驚きのあまり目と口を開いたまま固まっていた。


「残念だったな、俺も闇魔法の使い手だ」


三人の間に短い静寂が訪れる。


——パリンッ。


ガラスが割れたような音がして、僕の体を覆っていた変装魔法が砕け、赤い瞳が露わになる。

僕の赤い瞳が、男爵を映す。


「なっ……!小僧……!」


マリグヌス男爵はソファから立ち椅子を蹴倒し、額には脂汗を流しながら顔を真っ赤にして叫ぶ。
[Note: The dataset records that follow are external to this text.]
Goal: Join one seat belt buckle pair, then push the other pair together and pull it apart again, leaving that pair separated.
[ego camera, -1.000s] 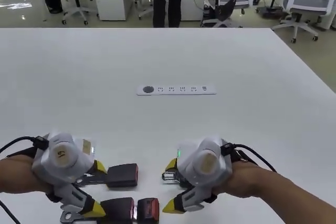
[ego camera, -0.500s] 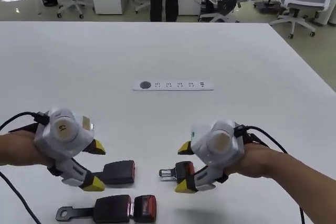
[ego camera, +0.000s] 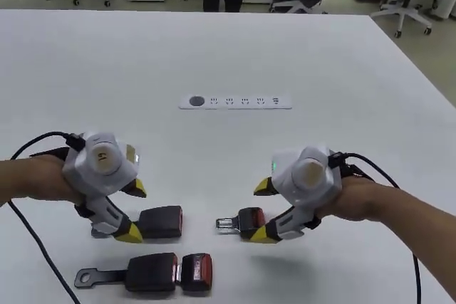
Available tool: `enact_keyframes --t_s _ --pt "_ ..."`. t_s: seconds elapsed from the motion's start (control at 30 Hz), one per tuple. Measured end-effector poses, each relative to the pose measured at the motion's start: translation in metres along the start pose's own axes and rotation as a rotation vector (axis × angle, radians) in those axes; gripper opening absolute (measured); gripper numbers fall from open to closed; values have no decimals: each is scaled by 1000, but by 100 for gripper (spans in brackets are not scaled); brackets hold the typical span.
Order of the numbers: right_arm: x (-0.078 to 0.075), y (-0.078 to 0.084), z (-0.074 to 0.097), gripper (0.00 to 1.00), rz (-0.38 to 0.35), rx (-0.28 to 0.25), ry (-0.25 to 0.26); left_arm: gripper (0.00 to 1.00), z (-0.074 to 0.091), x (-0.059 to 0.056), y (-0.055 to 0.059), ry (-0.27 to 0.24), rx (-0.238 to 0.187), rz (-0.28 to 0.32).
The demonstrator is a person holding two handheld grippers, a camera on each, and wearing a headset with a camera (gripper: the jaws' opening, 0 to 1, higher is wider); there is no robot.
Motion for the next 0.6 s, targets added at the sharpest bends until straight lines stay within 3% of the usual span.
enact_keyframes --t_s 0.1,0.33,0.6 --pt "0 5 -3 47 4 17 -14 49 -3 -3 -3 9 22 -11" --pt "-2 14 -13 40 34 47 -44 41 -15 5 3 16 64 -42" --pt "-3 15 -18 32 41 48 -58 35 -23 3 3 55 80 -61"
Point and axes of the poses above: the centre of the closed fingertips' face, and the gripper's own axes: z roughly backward along the fingers, x roughly to its left, y roughly out of its underside, the point moved 7 cm from there along z, roughly backward along the fingers, and after that the axes turned 1 degree about y, right-handed, at the moved point
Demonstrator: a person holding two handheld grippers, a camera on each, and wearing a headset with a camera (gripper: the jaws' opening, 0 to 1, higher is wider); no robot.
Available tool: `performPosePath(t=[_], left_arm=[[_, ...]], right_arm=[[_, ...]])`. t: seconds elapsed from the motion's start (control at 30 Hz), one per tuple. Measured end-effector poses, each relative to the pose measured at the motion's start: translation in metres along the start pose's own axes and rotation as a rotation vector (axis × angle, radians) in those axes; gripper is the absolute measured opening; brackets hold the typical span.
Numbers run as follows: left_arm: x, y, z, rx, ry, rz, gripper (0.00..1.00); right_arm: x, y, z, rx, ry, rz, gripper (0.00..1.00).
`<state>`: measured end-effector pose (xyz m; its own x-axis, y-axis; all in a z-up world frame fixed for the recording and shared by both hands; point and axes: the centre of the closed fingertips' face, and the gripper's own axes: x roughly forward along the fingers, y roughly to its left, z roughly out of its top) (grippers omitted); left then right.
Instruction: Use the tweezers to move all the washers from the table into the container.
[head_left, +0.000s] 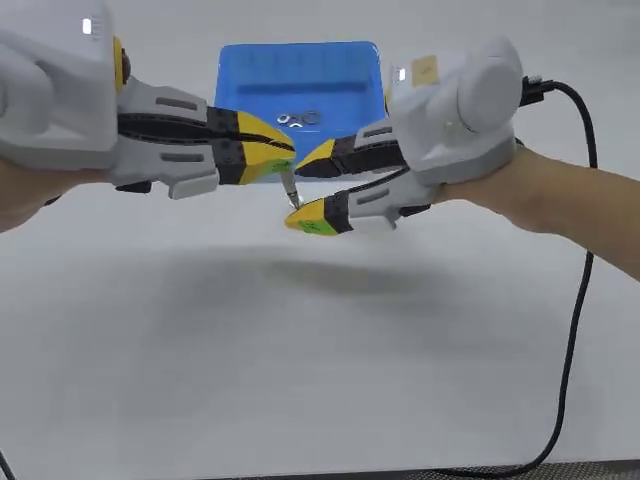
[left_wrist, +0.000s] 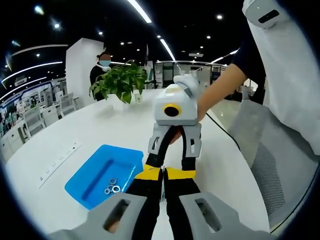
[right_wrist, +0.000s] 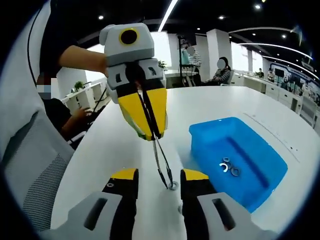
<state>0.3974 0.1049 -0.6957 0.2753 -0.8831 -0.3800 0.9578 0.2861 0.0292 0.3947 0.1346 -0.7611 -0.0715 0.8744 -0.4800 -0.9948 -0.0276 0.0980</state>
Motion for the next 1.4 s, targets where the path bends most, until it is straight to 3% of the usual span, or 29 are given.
performPosePath(t=[0.17, 0.27, 0.5, 0.8, 0.87, 1.0, 1.23, 1.3, 1.4], left_arm=[[0.002, 0.001, 0.001, -0.002, 0.001, -0.006, 0.05], [0.003, 0.001, 0.001, 0.001, 0.002, -0.011, 0.05], [0.006, -0.001, 0.001, 0.011, 0.007, -0.025, 0.05], [0.006, -0.003, 0.0, 0.018, 0.014, -0.025, 0.05], [0.008, -0.003, 0.001, 0.006, 0.014, -0.006, 0.05], [0.007, 0.003, 0.003, -0.096, -0.008, 0.069, 0.06], [0.001, -0.007, 0.008, -0.089, -0.013, 0.076, 0.1], [0.007, -0.014, 0.018, -0.097, -0.016, 0.087, 0.11], [-0.004, -0.011, 0.019, -0.121, -0.037, 0.113, 0.16]], right_arm=[[0.004, 0.002, 0.0, -0.04, 0.015, 0.037, 0.24], [0.006, -0.001, -0.003, -0.088, 0.042, 0.04, 0.2], [0.005, -0.006, -0.004, -0.119, 0.056, 0.023, 0.12], [0.004, -0.004, -0.004, -0.15, 0.066, 0.019, 0.1], [0.004, -0.004, -0.004, -0.151, 0.068, 0.015, 0.1], [0.005, -0.007, -0.004, -0.128, 0.062, 0.001, 0.09], [0.008, -0.002, -0.003, -0.137, 0.069, 0.003, 0.09], [0.009, -0.001, -0.003, -0.135, 0.068, -0.002, 0.09], [0.01, 0.002, -0.002, -0.134, 0.072, -0.01, 0.09]])
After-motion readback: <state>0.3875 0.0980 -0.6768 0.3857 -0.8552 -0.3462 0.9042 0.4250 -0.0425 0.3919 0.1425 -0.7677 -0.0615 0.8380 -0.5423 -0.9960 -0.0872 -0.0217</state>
「や、やはり悪魔か!魔族の穢れめ!人間の皮をかぶった化け物が!よくも我が屋敷を汚したなぁ!」


次々に罵詈雑言を浴びせ、テーブルのワイングラスを僕の足元に投げつける。

僕は言葉を返さず、真顔で男爵を見つめた。


「……ノア様」


ルナが僕の横に立ち、その瞳をまっすぐ向けた。


「もぅ、黙ってください!」


ルナはすっと男爵の背後に回り込み、手刀を後頭部に叩き込んだ。


「ぐぅ……!」


鈍い音と共に、男爵の身体が崩れ落ちる。


「……ノア様、これ以上は聞かなくていいんです」


ルナの声は柔らかかった。


「ルナはノア様が悪魔なんかじゃないって知ってますから……」


僕は口から出た血を拭って、赤い瞳を伏せた。



数週間後——


オルディス伯爵邸


その後、男爵の身柄は衛兵に引き渡され貴族院にかけられた。

商会の台帳から脱税と不正取引の痕跡が見つかったこと、小屋にあった現場証拠で三万リブラの罰金刑となった。
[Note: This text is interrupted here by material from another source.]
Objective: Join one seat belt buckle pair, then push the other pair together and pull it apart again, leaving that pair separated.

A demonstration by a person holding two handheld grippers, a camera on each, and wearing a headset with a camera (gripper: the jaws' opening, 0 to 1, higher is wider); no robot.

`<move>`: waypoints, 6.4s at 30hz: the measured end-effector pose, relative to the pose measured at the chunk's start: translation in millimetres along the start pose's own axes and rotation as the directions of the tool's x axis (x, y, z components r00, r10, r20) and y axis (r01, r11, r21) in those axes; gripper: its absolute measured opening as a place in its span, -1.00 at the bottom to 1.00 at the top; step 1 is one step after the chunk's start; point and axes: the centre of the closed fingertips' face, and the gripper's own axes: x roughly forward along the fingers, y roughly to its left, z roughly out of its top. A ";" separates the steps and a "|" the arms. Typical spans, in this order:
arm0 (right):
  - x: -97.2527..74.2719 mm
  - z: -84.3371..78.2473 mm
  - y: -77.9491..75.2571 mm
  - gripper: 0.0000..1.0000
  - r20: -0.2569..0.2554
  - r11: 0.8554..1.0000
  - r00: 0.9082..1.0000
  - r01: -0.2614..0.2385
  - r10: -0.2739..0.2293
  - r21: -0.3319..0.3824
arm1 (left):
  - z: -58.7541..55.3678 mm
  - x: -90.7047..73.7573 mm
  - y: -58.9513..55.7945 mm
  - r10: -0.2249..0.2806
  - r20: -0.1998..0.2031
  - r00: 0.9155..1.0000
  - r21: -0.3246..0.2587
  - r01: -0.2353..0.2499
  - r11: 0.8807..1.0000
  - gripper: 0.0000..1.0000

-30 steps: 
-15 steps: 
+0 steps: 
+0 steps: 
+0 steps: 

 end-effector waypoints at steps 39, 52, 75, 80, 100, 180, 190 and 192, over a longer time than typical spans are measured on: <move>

「思ったよりも罪が軽かったですねぇ〜。斬首刑でもいいのに!侮辱罪も追加で!」

「そうだね。ユスティナ様の侮辱は絶対に許せない」

「奴隷として売り飛ばされた人がかわいそーですよ。帝国内でも、エクセリア公爵領では奴隷の売買は禁止なのに!」 

「やった者勝ちみたいなの私はイヤです!」

「これが今の帝国だからね。僕たち平民は従うしかないよ」


ルナは頬を膨らませ、納得していない様子だった。


「そういえば宿を襲撃したのは誰だったんですかね?」

「あれはマリグヌスの仕業だよ」

「多分レオニス様じゃなくて僕たちが来たから、腕試しとして刺客を送り込んだんじゃないかな?」

「刺客の持ち物から男爵邸で嗅いだものと同じ臭いがしてたからね」

「えぇー!じゃあ初めて会った時、実力を知っていて煽ってきたんですか?!ただの嫌がらせじゃないですかあ!」

「そうだね」


ルナはちょっと怒って愚痴をこぼしていた。


(あれほどの事を起こして三万リブラか……どうせ裏金でどうにかしたんだろうけど悔しいな)


僕たちは事件の顛末に不満を抱きながら日常に戻る。



ヴェルクラティア帝国

エクセリア公爵邸


あたりが寝静まった深夜、公爵邸の書斎に明かりが灯っている。


「以上がマリグヌス男爵をめぐる事の顛末に相違ございません」

「そうか。ではマリグヌス男爵を葬り去れ」

「かしこまりました」


従者は一礼し部屋を退出した。


「尊き血筋に敬意をもたぬ愚か者は、この地にいらぬ」


公爵邸の灯は沈み月影だけが庭を照らした。

ヴェルクラティア帝国の通貨『リブラ』について。

この物語の通貨リブラは

L1=¥200

ぐらいで取引されています。

パンやリンゴなどは大体L1ぐらいです。

なので、マリグヌス男爵がノアに払おうとした金額は80万円ぐらいです。

男爵の罰金刑は600万円ぐらいです。